Photo Credit: Firelight Foundation
  • The first phase of Assessment of Life Skills and Values's (ALiVE) initiative, aimed at creating the first African-led framework and toolkit for measuring socio-emotional learning, came to a close in 2023 with the inaugural Africa Social Emotional Learning conference in Nairobi, Kenya. The conference brought together more than 250 people, including senior government officials, researchers, teachers, funders and other stakeholders to move the program from the toolkit stage to the next phase of implementation and influencing curricula across six different countries in East Africa.
  • Shining Hope for Communities (SHOFCO), a grassroots movement based in Nairobi, is not only leading the charge in developing a blueprint to transform urban poverty for Kenya and beyond, but it is also pushing the field to take a more localized approach. SHOFCO spearheaded the Global Alliance for Communities to elevate the voices and perspectives of leaders of color who demonstrate outsized impact but are systemically locked out of policymaking and funding opportunities.
  • Firelight Foundation joined forces with us to launch an initiative aimed at fostering development and youth resiliency in Kenya. Working with seven deeply embedded community-based organizations, the project started with a focus on community research and engagement to co-create a community-led plan for youth development. As we move to implementation, the collaborative cross-sharing fostered throughout the process will be important to ensure that the interventions are effective, sustainable and ultimately owned by the community.
  • The African Visionary Fund (AVFund) is unleashing breakthrough impact by driving resources to high-impact social impact organizations. They are tackling inequities and righting the power imbalances in philanthropy by offering unrestricted, unburdensome funding to African visionaries. In 2023, AVFund welcomed 12 new partners to their portfolio. These partners join AVFund's network of 24 portfolio partners across 10 African countries; these community-driven organizations are 100% African-founded, African-based and African-led.
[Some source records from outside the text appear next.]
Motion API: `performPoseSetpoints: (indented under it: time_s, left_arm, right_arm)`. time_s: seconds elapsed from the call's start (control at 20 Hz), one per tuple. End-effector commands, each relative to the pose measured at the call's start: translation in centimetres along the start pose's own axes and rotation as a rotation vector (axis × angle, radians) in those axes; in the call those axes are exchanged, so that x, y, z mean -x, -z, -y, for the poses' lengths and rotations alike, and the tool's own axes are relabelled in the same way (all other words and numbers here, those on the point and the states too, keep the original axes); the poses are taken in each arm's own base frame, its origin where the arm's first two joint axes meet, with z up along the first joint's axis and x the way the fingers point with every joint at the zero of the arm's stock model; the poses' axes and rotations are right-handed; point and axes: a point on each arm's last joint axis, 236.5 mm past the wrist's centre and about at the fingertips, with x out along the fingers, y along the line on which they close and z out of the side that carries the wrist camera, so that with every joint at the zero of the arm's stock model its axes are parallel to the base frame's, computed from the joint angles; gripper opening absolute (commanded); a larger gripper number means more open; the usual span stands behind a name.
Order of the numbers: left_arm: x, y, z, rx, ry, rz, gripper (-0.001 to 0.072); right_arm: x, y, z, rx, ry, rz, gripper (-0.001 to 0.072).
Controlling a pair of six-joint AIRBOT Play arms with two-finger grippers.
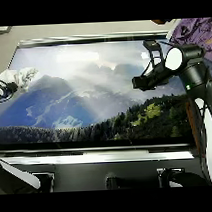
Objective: Fold the clothes and pants, and hang the long-sleeved shirts on hangers.
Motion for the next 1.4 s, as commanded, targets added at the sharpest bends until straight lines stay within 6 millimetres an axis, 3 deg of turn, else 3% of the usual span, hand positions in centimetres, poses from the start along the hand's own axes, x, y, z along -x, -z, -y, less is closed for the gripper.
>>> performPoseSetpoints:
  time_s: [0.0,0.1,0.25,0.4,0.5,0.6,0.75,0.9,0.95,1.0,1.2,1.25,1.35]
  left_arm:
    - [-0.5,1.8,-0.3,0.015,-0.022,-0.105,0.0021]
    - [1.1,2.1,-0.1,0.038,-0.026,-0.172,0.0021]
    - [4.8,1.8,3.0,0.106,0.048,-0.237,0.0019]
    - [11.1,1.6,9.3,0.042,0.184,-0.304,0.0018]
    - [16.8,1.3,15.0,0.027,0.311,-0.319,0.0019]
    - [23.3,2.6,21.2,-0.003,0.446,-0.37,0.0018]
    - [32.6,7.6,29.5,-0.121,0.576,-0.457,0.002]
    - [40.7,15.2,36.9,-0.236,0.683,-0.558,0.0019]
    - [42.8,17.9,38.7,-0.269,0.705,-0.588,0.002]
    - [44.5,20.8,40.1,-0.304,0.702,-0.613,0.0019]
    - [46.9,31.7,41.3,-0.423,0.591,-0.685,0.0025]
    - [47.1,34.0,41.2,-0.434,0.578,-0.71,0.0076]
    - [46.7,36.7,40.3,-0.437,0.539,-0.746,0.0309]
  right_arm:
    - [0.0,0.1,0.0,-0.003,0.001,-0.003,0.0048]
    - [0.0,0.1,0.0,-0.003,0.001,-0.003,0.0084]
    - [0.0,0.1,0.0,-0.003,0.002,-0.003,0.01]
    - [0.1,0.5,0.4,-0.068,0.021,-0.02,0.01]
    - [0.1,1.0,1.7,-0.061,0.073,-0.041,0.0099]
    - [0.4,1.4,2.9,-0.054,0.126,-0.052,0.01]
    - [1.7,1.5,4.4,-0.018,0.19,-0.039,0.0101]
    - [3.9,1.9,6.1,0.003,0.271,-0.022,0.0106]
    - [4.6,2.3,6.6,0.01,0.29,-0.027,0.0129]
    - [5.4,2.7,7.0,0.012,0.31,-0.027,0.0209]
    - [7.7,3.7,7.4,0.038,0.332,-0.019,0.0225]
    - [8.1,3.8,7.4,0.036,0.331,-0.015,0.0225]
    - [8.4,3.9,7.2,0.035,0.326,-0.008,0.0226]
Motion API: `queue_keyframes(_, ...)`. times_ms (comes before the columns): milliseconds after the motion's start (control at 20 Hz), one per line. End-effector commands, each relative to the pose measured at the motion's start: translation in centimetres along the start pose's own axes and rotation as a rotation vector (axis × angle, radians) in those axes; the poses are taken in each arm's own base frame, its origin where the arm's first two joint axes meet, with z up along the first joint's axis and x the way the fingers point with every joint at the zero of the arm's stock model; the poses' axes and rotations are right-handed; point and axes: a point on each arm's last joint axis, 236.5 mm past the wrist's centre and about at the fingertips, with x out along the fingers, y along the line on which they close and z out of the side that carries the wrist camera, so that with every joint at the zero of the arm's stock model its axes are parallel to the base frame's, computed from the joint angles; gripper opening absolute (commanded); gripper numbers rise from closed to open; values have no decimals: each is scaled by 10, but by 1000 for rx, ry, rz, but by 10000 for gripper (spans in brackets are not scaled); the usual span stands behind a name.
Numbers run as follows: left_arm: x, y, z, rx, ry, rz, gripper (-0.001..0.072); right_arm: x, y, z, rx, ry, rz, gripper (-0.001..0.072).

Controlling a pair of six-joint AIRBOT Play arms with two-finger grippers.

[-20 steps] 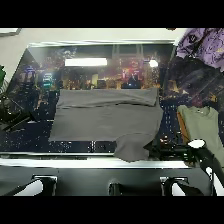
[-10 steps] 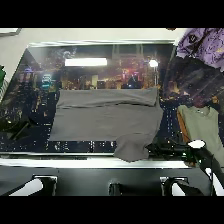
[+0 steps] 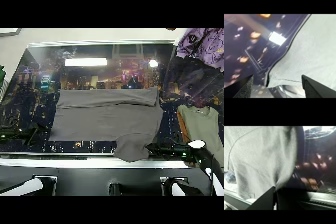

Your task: Fold the clothes and pants, and hang the long-sleeved shirts on hangers.

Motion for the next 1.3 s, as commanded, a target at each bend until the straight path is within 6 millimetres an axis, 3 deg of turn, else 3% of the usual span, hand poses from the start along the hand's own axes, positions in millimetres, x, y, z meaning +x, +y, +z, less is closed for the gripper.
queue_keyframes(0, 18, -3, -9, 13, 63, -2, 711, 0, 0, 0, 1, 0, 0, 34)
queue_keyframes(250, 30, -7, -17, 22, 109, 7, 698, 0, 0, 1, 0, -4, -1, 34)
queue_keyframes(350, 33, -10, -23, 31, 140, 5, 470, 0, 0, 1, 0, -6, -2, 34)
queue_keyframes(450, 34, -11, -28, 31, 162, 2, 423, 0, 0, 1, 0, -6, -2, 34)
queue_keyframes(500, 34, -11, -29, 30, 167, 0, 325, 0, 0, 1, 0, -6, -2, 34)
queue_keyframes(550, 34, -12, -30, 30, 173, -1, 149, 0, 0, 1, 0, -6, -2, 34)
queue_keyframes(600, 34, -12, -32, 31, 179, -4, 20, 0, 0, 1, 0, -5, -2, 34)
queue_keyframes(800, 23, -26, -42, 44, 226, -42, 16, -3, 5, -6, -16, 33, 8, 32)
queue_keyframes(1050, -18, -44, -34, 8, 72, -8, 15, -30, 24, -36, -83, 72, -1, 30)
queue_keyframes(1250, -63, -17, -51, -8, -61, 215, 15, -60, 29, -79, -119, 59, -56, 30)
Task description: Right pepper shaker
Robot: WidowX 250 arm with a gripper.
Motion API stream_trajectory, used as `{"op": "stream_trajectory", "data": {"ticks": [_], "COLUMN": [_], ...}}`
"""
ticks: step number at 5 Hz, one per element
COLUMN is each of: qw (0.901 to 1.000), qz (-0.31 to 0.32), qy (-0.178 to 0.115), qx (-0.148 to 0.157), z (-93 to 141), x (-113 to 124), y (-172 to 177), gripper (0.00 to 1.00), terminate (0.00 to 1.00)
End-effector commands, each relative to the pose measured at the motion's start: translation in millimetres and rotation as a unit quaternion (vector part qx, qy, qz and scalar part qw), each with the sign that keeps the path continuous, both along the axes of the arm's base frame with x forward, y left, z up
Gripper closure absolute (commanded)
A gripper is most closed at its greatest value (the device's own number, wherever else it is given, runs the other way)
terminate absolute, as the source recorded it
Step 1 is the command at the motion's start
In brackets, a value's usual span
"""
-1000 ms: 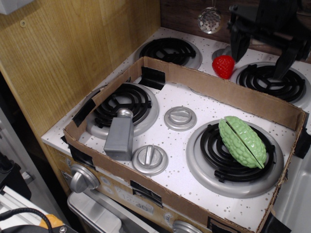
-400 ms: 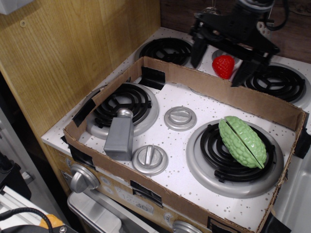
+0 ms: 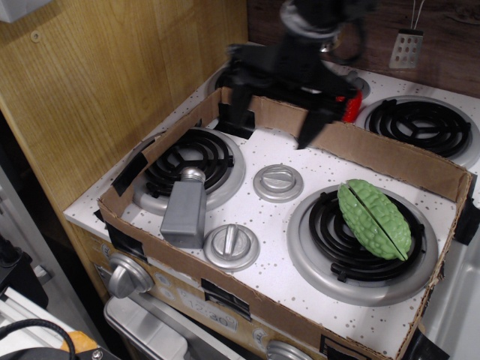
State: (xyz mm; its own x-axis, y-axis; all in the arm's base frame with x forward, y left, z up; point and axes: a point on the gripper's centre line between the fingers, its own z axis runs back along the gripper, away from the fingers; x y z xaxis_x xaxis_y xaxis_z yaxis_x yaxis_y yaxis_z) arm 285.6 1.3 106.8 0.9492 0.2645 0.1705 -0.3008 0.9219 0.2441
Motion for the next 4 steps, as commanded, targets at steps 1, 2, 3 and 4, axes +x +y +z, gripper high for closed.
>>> {"op": "stream_trajectory", "data": {"ticks": [1,2,3,4], "qw": [0.9938,0.9892,0.9867,0.9853], "qz": [0.110,0.146,0.161,0.167], "qy": [-0.011,-0.013,-0.023,-0.037], "qx": [0.009,0.003,-0.006,-0.007], "z": [-3,-11,-22,-31], "x": [-12,-16,-24,-33], "y": [27,37,44,53], "gripper": [0.00,0.00,0.00,0.00], "terminate": [0.00,0.00,0.00,0.00]}}
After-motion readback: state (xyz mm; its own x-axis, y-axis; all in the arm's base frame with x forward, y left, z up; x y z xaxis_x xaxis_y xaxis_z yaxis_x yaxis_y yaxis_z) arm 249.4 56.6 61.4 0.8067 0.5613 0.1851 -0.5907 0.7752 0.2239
The bottom line is that unleashing the full power and potential of a community and achieving real sustained change is possible when local organizations and leaders drive solutions. And, this much-needed shift is just beginning.

Adopting A Gender-Responsive Lens

Three Kenyan girls sitting at a table smiling with notebooks and pencils.
Photo Credit: Africa Visionary Fund and Bless a Child Foundation

Based on our experiences and learnings pulled from conversations with our partners and local communities, we adopted a gender-responsive lens in our investment strategy to be more intentional about advancing equitable outcomes for young girls and women. This decision was a direct result of our learning and adaptation practices, which help us stay flexible and agile in adjusting our approach based on what emerges.
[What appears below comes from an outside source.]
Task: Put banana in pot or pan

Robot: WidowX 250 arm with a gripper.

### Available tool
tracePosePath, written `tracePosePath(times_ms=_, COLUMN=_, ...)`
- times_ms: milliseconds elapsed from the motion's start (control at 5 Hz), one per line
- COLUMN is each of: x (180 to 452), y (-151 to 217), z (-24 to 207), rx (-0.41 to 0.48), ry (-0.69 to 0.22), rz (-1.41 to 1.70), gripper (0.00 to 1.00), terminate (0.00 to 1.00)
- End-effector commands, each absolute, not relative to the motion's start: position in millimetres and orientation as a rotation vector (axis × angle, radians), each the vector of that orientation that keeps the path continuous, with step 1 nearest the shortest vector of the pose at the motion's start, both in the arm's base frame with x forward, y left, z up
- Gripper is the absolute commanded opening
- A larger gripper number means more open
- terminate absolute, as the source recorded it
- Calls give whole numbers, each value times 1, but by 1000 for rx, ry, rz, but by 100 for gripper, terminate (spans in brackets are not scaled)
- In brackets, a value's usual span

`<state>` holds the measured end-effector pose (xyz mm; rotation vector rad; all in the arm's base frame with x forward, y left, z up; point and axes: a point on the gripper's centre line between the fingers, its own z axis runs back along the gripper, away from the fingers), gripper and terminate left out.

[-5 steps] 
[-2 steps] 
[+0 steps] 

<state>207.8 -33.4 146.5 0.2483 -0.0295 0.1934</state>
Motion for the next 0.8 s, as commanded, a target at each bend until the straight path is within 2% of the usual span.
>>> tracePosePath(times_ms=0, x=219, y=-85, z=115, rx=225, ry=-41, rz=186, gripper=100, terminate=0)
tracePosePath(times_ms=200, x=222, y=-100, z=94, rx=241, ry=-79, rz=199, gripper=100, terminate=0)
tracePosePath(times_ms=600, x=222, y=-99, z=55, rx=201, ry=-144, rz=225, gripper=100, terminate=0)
In parallel, we investigated gender frameworks that help drive our impact. Recognizing that we did not need to reinvent the wheel, we leveraged a framework by our peers at the Stanford Center for Gender Equity supported by Echidna Giving and Bill and Melinda Gates Foundation as a base. We sought feedback from our partners on the framework and made adaptations based on what we heard and what made sense for our own work.

As part of our 2023 learning process, we dove deep into understanding the challenges faced by young girls in urban and rural areas who are triply burdened by their roles as caretakers, income providers and community members. We also engaged with our portfolio organizations to learn how they incorporate a gender equity lens throughout their work, from program design to implementation. This has led us to opportunities like co-funding Shujaaz Inc. and MTV Staying Alive Foundation to actively evaluate the power of media in shifting gender-related norms and behaviors.

While we have made substantial progress, we are excited about the work ahead. At the same time, we also recognize that being responsive to gender equity is a first step of a long journey to change entrenched norms and behaviors toward girls and women.